Student Life has officially passed all clubs and association responsibility to the Student Union Society (SUS). This means that all registration, room bookings, poster-stamping, and funding goes through SUS.

In theory, this change, combined with the recently developed clubs and association committee, should mean a more straightforward approach to clubs and associations.

The new committee will be made up of students who are involved in student organizations.  By meeting once a week and focusing only on clubs and associations, this committee will be able to process requests much more quickly and thoroughly than SUS has in the past.

However, the transition is not entirely seamless, explains University Christian Ministries vice president Nicole Vanspronsen.

“The forms take longer to go through,” she says, “but it seems like there are more safeguards.”

In order to book a room, an organization must now submit a form to SUS and wait for it to be approved, a process that takes about a week.

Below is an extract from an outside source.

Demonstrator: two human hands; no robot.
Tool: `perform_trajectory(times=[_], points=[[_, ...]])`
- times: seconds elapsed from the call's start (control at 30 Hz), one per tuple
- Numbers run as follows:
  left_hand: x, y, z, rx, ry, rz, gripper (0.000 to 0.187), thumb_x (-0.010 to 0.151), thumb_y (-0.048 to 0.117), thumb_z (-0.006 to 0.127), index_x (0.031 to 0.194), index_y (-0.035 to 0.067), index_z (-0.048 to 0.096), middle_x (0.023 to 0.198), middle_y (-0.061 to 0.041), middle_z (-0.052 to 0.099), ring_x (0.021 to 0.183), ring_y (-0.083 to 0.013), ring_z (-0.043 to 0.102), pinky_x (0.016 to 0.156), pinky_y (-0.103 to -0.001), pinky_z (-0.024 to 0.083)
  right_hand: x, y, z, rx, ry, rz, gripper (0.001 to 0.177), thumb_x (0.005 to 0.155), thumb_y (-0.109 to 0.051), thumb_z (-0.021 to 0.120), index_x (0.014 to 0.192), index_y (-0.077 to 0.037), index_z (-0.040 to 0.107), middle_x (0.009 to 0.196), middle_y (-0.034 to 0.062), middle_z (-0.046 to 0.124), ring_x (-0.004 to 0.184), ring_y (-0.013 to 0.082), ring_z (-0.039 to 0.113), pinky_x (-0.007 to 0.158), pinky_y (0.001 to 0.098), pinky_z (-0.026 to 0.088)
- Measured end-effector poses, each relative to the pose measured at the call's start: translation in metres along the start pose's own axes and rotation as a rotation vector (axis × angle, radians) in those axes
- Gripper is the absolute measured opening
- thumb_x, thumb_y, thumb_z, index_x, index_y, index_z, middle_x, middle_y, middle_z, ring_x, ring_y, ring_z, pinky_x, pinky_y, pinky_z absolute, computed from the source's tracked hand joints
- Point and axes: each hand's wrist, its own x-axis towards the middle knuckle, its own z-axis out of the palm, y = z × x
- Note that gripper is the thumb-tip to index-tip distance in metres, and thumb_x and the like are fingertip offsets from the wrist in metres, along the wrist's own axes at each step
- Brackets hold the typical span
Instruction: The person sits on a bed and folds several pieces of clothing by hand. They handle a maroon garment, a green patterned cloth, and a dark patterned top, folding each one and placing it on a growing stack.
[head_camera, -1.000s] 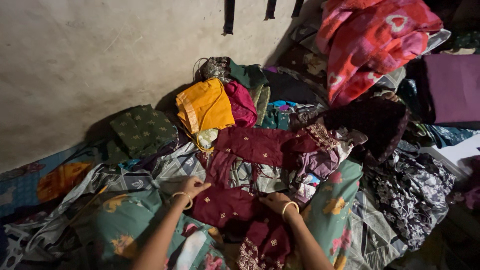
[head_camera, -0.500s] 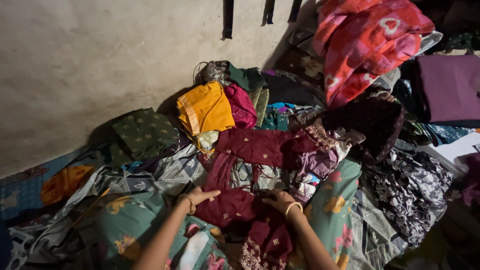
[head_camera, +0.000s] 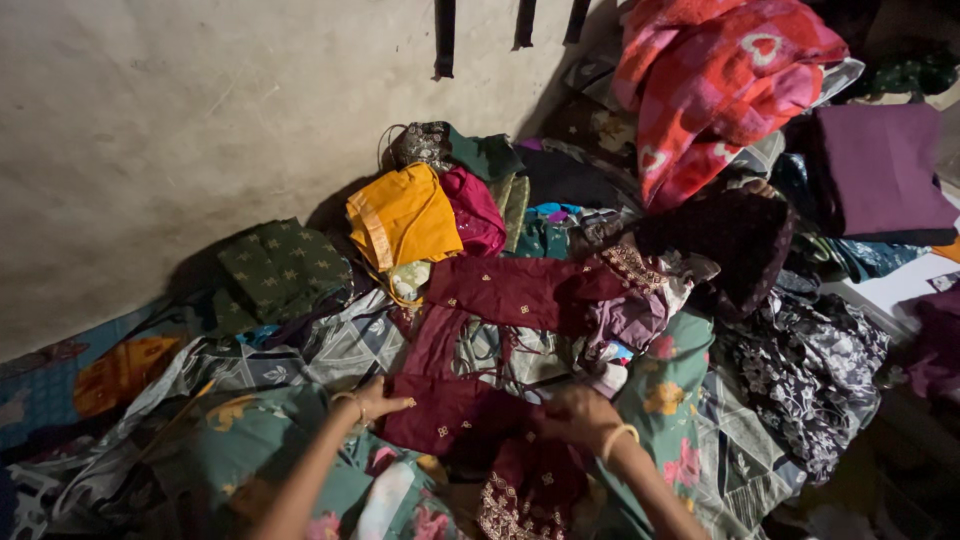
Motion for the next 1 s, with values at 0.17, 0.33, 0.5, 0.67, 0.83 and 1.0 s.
perform_trajectory(times=[0.17,0.33,0.5,0.67,0.83,1.0], points=[[-0.031,0.001,-0.009,-0.001,-0.170,0.210,0.117,0.087,0.023,0.076,0.166,0.032,-0.010,0.136,-0.025,0.058,0.110,-0.0343,0.066,0.090,-0.043,0.056,-0.063,-0.030,0.011,-0.271,-0.372,-0.385,0.106,0.071,-0.043,0.085,0.157,-0.018,0.030,0.163,0.0102,0.029,0.152,0.0329,0.021,0.120,0.0560,0.024],[-0.050,0.006,-0.014,0.020,-0.088,0.491,0.107,0.094,0.014,0.073,0.168,0.041,0.000,0.085,-0.020,0.045,0.080,-0.0184,0.044,0.083,-0.036,0.055,-0.067,-0.026,0.057,-0.359,-0.255,-0.526,0.093,0.079,-0.030,0.080,0.160,-0.021,0.036,0.166,0.0203,0.019,0.154,0.0430,0.006,0.110,0.0746,0.014],[-0.031,0.002,-0.018,0.093,-0.065,0.704,0.062,0.103,0.015,0.066,0.159,0.033,0.046,0.123,-0.016,0.072,0.102,-0.0106,0.063,0.094,-0.029,0.052,-0.050,-0.006,0.084,-0.319,-0.024,-0.573,0.038,0.083,-0.023,0.074,0.120,-0.022,0.067,0.164,0.0144,0.035,0.154,0.0372,0.026,0.118,0.0674,0.024],[-0.010,0.005,-0.027,-0.332,-0.349,0.622,0.059,0.088,0.004,0.063,0.146,0.012,0.056,0.141,-0.001,0.065,0.111,-0.0088,0.060,0.097,-0.029,0.050,-0.011,0.051,0.032,0.524,0.268,-0.622,0.041,0.089,-0.008,0.063,0.130,-0.006,0.064,0.133,0.0144,0.069,0.122,0.0279,0.067,0.102,0.0402,0.053],[0.006,0.038,-0.058,-0.127,-0.208,0.729,0.057,0.079,0.009,0.075,0.135,0.007,0.062,0.130,-0.001,0.066,0.114,-0.0097,0.060,0.099,-0.028,0.049,0.023,0.086,-0.047,1.092,0.552,-0.079,0.036,0.099,-0.025,0.068,0.122,0.004,0.071,0.112,0.0112,0.075,0.098,0.0175,0.066,0.090,0.0352,0.053],[0.061,0.114,-0.086,-0.179,0.273,0.703,0.035,0.084,0.032,0.080,0.105,0.004,0.075,0.098,-0.004,0.078,0.090,-0.0159,0.069,0.083,-0.034,0.055,0.055,0.119,-0.132,1.571,0.761,-0.131,0.028,0.100,-0.023,0.066,0.122,-0.005,0.068,0.113,0.0060,0.073,0.099,0.0195,0.069,0.091,0.0374,0.055]])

Under the new model, associations are given a larger amount of money at the beginning of the semester, with the remaining budget to be distributed among associations based on the number of full-time equivalent (FTE) students in their area of study.  According to the BC Ministry of Education FTE reporting manual, an FTE is defined as what each full-time student in a full-time program should generate in each academic year.

For some groups, like Computer Information Systems Student Association (CISSA), the calculation of FTEs gives a clearer picture of their members.

“For CISSA, we say we have about 1000 members,” CISSA vice president Graham St. Eloi says, “but through FTEs, our numbers are about 400 or 500.”

However, FTEs can be ambiguous as they don’t correspond directly with head counts, explains SUS president Shane Potter.

“The thing about FTEs is it’s not just majors,” he says. “It’s concentrations, it’s minors, it’s majors, it’s anyone [taking classes] in that program… [they] do a much more accurate job.”

One of the drivers of the changes to student organization policies is the creation of the co-curricular record (CCR).  CCR is a way of officially keeping track of extracurricular activities, allowing students to add to their resumes and prove practical skills to prospective employers.  Students wanting CCR for their involvement in a club or association need to be able to prove what they did.

“We have to communicate with associations to make sure their members are eligible for that credit,” says Potter.

Though the changes are designed for accuracy and a more streamlined process, some associations have raised concerns.

Biology Chemistry Student Association (BCSA) president Jennifer Martel explains that there is still some ambiguity around the calculation of FTEs and how they affect association funding. As well, under BCSA policy some positions are applied for and presidents serve two-year terms. But under new SUS policy, all positions must be nominated and voted on each year.

Martel says there are “still gaps that need to be filled and explained,” but adds that “once they’re hammered out they [the policy changes] could be really positive.”